● DIRECTIONS FOR THIS TASK
Among the entries below, one stretch runs from the line that contains "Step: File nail" through the line that contains "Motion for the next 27". Repeat that stretch exactly, ends included, and only that.

(Collected data)
━━━
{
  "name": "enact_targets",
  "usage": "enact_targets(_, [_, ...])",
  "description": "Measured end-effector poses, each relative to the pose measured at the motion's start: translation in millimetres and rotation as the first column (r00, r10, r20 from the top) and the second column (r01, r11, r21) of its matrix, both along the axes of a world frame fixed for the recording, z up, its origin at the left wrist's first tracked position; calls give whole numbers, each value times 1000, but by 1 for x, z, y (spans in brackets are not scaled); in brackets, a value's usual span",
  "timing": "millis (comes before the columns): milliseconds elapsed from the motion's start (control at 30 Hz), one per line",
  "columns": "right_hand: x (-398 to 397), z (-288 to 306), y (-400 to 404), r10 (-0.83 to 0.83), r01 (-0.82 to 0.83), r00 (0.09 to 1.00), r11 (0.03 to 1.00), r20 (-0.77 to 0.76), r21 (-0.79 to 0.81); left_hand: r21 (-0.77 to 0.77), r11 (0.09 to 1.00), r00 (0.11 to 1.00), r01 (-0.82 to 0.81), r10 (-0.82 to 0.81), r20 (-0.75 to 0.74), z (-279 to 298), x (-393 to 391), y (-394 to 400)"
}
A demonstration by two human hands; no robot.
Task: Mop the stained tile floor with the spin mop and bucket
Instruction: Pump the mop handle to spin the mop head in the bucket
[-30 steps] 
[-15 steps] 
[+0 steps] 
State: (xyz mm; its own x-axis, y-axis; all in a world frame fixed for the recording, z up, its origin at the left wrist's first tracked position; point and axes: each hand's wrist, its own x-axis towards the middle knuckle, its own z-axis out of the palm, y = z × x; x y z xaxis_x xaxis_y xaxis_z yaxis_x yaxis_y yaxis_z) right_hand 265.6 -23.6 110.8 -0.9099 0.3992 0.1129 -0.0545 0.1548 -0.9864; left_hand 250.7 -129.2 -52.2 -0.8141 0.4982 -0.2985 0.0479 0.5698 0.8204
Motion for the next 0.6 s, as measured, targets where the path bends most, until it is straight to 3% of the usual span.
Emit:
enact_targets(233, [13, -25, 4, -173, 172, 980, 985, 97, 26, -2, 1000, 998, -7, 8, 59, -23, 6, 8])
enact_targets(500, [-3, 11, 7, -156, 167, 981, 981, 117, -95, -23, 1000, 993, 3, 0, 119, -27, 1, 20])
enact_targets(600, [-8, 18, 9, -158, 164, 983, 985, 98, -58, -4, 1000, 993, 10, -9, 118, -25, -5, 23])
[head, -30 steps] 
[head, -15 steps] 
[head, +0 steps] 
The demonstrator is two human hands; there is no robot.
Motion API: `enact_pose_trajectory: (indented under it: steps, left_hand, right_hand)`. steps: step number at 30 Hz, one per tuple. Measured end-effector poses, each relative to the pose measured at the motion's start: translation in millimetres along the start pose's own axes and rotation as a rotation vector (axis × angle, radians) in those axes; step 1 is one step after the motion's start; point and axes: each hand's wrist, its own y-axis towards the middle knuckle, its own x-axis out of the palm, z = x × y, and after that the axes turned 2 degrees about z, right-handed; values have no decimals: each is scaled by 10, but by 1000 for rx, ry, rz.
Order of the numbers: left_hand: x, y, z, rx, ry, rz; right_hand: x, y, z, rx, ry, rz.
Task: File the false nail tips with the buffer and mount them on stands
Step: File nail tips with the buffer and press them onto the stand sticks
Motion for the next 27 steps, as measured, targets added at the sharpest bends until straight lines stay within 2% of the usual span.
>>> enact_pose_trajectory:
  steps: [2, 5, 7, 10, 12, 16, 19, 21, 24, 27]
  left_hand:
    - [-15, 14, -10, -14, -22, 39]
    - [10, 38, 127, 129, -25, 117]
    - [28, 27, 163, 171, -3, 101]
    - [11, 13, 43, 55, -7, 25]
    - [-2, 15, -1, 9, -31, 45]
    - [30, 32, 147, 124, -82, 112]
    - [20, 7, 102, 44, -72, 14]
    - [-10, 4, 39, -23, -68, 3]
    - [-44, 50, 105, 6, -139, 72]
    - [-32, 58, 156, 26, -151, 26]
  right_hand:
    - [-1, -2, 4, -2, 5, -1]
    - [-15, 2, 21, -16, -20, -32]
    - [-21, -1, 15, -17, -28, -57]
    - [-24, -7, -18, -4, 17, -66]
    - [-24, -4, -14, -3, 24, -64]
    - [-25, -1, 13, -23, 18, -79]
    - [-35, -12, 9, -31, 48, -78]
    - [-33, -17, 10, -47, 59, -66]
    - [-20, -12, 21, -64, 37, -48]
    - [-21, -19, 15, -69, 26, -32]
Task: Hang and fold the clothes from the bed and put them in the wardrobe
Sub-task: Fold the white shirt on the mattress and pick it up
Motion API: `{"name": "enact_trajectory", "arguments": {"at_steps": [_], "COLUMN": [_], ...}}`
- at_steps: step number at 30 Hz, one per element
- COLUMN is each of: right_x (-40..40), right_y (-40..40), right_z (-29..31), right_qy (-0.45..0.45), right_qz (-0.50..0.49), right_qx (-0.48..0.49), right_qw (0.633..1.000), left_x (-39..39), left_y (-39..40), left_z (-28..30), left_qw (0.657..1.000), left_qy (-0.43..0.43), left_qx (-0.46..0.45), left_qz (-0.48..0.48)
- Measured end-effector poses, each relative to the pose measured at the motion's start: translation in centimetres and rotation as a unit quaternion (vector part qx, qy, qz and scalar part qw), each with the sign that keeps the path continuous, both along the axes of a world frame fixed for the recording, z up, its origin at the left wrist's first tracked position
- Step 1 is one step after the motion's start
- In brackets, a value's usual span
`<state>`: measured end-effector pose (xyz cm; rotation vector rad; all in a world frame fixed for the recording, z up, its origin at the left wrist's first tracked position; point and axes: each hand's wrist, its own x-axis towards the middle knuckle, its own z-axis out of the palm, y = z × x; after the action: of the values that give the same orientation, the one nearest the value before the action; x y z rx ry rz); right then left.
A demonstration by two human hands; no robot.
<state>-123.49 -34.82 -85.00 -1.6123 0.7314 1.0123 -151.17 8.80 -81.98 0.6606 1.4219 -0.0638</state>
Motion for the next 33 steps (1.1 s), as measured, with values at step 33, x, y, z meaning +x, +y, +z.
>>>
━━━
● EXERCISE RESULT
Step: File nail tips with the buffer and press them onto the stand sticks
Motion for the next 27 steps, as measured, targets added at the sharpest bends until straight lines stay within 2% of the usual span.

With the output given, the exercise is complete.